The Current's main hub never truly slept.

Even at 4 a.m., people moved between workstations: essence refiners bent over glowing vials, coders hunched over triple monitors, a few vessels sparring quietly in the far corner with restrained power signatures. The air carried the low buzz of conversation, the sharp scent of soldering flux, and the ever-present metallic whisper of contained rifts somewhere deep below.

Rin found them in the crash pod corridor just after dawn.

She didn't knock—just leaned against the open curtain frame, cybernetic arm folded across her chest.

"Word travels fast," she said. "Kinshicho overpass. Hybrid chains—black and gold. Two of Mei's lieutenants trussed up like festival gifts. The buyer sang like a canary when he cashed out his bonus. Said you two moved like you'd been fighting side-by-side for years."

Aoi sat up first, blanket pooling around her waist. Ren followed, rubbing sleep from his eyes.

"We didn't have a choice," he said flatly.

Rin's mouth curved—not quite a smile.

"You had choices. You picked the loudest one. That's why I'm here offering you permanent seats instead of a quiet eviction."

She stepped inside, letting the curtain fall behind her.

"Full membership. Access to every safe house from Yokohama to Sendai. Priority on high-pay runs. Medical stash for vessel strain. Even a couple of off-grid apartments we keep for people who need to vanish longer than thirty days."

Ren felt Aoi stiffen beside him.

"And the price?" she asked.

Rin's gaze flicked between them—assessing, not unkind.

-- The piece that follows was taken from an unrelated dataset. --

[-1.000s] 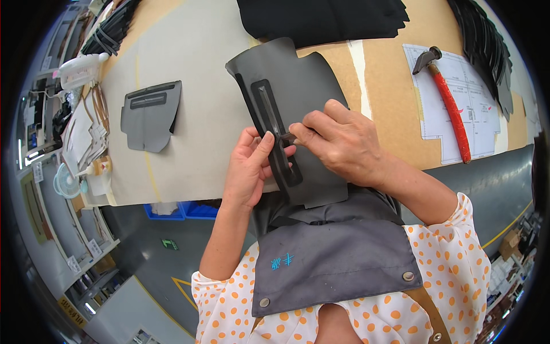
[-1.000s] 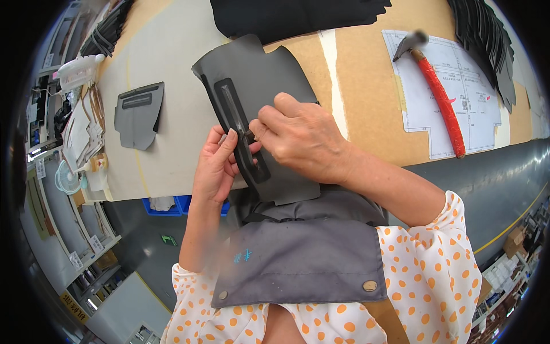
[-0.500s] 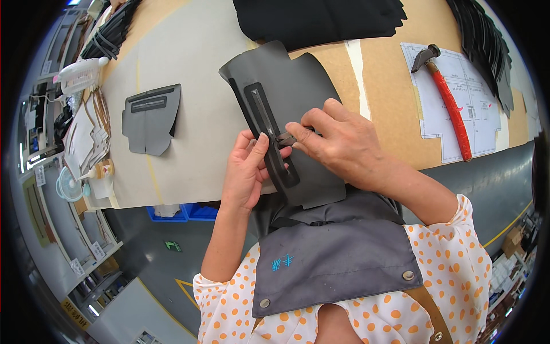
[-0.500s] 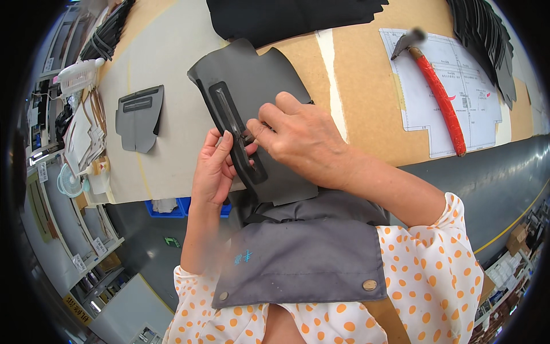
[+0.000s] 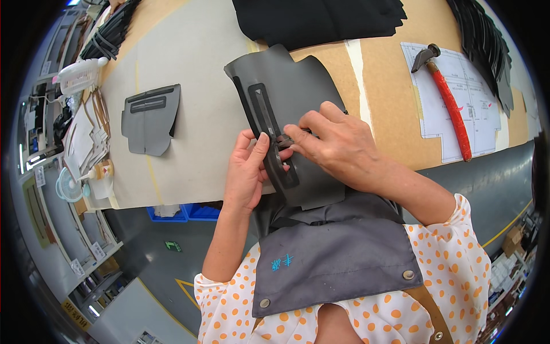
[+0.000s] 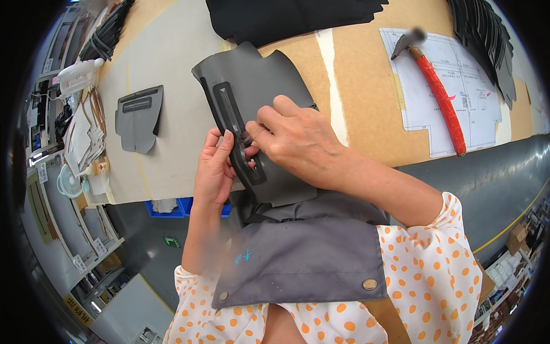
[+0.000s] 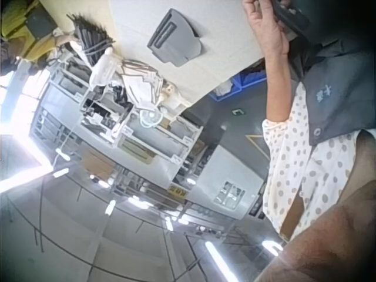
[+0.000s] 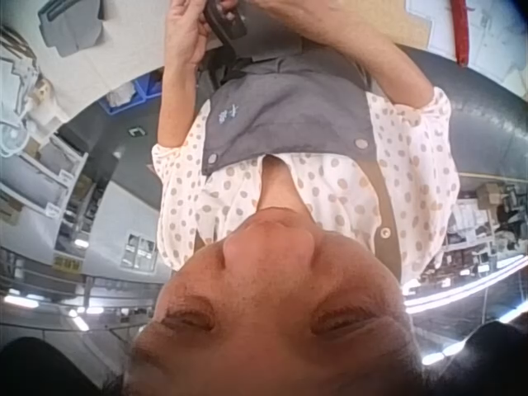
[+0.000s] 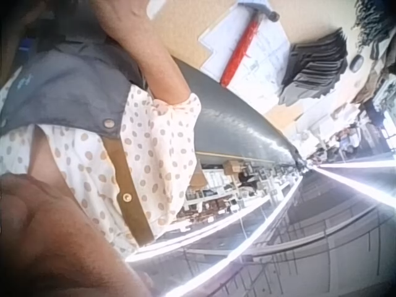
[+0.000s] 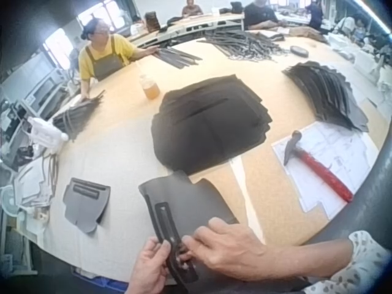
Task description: Manually applying strips or finishing small leather or synthetic components in a workshop setting.
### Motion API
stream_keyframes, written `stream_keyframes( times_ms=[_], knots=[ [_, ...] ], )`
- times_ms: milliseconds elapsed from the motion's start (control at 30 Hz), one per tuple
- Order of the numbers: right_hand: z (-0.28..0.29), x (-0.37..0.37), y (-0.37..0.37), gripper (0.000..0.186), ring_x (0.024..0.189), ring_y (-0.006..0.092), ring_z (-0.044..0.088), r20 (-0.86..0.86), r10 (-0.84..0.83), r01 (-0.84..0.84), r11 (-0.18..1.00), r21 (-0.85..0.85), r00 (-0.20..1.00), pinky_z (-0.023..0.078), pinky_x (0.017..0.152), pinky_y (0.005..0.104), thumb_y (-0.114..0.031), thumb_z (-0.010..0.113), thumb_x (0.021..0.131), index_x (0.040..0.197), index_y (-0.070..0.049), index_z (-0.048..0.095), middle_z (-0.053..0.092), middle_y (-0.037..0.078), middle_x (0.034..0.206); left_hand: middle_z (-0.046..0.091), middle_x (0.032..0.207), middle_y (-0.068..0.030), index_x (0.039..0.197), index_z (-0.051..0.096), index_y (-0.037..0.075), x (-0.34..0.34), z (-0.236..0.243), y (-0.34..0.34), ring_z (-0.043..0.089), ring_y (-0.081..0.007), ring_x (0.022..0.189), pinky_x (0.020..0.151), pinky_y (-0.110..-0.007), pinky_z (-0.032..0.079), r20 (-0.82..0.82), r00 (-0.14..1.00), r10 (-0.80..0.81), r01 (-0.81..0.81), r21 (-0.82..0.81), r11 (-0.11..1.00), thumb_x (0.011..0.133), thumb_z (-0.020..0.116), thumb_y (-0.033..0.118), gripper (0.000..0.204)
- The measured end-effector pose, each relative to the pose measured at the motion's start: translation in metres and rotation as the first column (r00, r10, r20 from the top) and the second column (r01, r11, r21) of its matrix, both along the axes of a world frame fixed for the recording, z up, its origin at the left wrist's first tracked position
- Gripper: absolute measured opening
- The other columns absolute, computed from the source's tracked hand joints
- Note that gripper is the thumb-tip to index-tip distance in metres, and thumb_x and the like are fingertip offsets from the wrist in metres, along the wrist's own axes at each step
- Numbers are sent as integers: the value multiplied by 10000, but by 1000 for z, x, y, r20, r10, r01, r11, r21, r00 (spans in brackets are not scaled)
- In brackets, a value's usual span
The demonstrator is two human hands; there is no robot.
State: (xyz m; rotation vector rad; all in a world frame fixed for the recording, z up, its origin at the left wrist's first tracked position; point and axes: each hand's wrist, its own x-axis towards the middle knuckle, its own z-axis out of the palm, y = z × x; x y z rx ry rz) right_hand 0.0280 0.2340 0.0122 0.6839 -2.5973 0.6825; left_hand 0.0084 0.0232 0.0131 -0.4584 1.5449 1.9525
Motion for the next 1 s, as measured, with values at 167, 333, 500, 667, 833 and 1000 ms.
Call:
stream_keyframes(
  times_ms=[167,333,500,667,833,1000],
  knots=[
    [-3,0,-2,308,774,163,550,11,25,-25,1000,-16,1000,481,596,276,-225,823,786,1067,-127,746,594,-31,860,733,1085,-128,1139,526,101,1,1,1,758,-206,951,702,-324,654,-7,1000,-23,23,-10,1000,1082,578,273,188],
    [-6,-2,6,249,817,169,572,9,-56,56,997,-60,998,493,615,297,-237,811,796,990,-100,735,593,-9,863,726,1036,-90,1149,531,100,1,-2,-1,767,-203,921,678,-320,662,11,1000,14,-14,5,1000,1081,580,264,184],
    [-2,-19,13,240,782,210,606,397,-8,232,821,-521,918,498,648,344,-294,753,920,919,-59,704,600,31,822,722,982,-58,1127,560,86,-2,-1,-3,768,-174,848,670,-317,668,18,1000,-14,15,-19,1000,1077,591,260,184],
    [-21,-27,1,408,636,302,556,682,210,389,689,-611,700,461,645,415,-350,650,1026,836,1,566,563,126,697,703,952,-60,1082,602,40,-5,-2,-4,739,-160,820,702,-331,651,29,999,-16,16,-13,1000,1063,623,267,228],
    [-30,-25,-5,390,687,370,540,567,106,295,768,-569,817,438,640,445,-307,651,1023,835,8,516,559,173,756,710,947,-46,1066,610,49,-4,-6,-17,706,-113,769,709,-300,634,46,999,-16,11,118,993,1069,612,247,198],
    [-34,-23,-6,347,716,381,545,538,86,276,784,-556,839,431,637,449,-272,666,1008,855,-3,511,561,174,782,708,948,-41,1051,611,58,0,-16,-25,680,-93,736,705,-285,634,100,995,-5,-20,248,969,1079,590,249,194]
  ],
)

"One job. Clean retrieval. No witnesses, no bodies if you can help it."

She pulled a small holo-projector from her sleeve. A flickering map bloomed between them: northern Chiba Prefecture, a dense forest zone marked red.

"Old military testing ground from the 2030s. Abandoned after the first big rift wave. The Order sealed it eight years ago—class-5 instability, unpredictable spawns. But something survived inside. A relic we call the Eclipse Shard. Palm-sized obsidian disc, etched with dual sigils—celestial and infernal. It can temporarily equalize essence polarity between vessels. Miracle and Pagan could draw from the same pool without rejection. For a few hours, anyway."

Aoi's breath caught.

"That's—"

"Forbidden," Rin finished. "Even talking about it gets you a kill order from both sides. The Order wants it destroyed. Mei wants it weaponized. We want it in a vault where neither can reach it. Insurance. Leverage. Call it what you want."

Ren stared at the map.

"How long has the Current known it was there?"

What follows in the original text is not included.